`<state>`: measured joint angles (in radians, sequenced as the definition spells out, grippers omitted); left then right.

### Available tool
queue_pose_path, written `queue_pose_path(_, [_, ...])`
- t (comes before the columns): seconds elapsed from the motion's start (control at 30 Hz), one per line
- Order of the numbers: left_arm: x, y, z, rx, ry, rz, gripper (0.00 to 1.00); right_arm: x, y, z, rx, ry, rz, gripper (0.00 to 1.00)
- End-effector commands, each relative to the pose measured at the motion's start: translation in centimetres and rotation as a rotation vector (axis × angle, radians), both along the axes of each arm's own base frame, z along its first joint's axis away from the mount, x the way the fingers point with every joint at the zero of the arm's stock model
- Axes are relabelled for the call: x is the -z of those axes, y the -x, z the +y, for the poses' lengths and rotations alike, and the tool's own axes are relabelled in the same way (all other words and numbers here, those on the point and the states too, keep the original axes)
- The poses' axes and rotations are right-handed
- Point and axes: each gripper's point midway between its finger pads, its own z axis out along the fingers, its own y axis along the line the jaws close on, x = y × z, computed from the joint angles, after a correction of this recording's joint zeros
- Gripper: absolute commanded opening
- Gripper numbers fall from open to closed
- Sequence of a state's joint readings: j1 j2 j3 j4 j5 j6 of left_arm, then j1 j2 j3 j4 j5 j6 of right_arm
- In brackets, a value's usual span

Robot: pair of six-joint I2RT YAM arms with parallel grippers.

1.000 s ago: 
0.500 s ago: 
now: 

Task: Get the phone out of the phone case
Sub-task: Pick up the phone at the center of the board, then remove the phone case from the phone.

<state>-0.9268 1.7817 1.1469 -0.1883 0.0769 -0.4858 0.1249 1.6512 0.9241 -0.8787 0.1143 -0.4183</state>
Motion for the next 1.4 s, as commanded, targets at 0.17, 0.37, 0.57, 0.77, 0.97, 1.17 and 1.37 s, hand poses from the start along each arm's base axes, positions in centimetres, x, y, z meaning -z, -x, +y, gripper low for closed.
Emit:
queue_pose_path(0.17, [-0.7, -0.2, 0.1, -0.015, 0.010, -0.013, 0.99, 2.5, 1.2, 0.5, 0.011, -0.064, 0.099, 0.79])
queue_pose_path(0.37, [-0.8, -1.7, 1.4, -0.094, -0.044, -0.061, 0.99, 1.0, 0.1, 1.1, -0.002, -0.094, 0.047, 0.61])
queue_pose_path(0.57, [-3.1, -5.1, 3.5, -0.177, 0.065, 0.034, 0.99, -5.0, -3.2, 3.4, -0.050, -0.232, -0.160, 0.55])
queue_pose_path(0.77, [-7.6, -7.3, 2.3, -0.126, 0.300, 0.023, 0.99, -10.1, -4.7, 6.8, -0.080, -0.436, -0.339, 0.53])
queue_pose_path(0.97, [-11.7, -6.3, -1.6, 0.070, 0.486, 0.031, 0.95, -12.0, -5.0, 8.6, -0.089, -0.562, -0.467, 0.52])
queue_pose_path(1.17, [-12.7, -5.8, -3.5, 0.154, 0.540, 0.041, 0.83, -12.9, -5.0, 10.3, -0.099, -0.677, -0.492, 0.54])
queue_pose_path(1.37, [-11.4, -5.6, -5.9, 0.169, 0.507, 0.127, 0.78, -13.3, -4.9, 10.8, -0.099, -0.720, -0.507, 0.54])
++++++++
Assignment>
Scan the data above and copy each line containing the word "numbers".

Task result>
- Order of the numbers: left_arm: x, y, z, rx, ry, rz, gripper (0.00 to 1.00); right_arm: x, y, z, rx, ry, rz, gripper (0.00 to 1.00)
- Axes are relabelled for the call: x is the -z of those axes, y the -x, z the +y, for the poses' lengths and rotations alike, and the tool's own axes are relabelled in the same way (all other words and numbers here, those on the point and the states too, keep the original axes)
- Gripper numbers fall from open to closed

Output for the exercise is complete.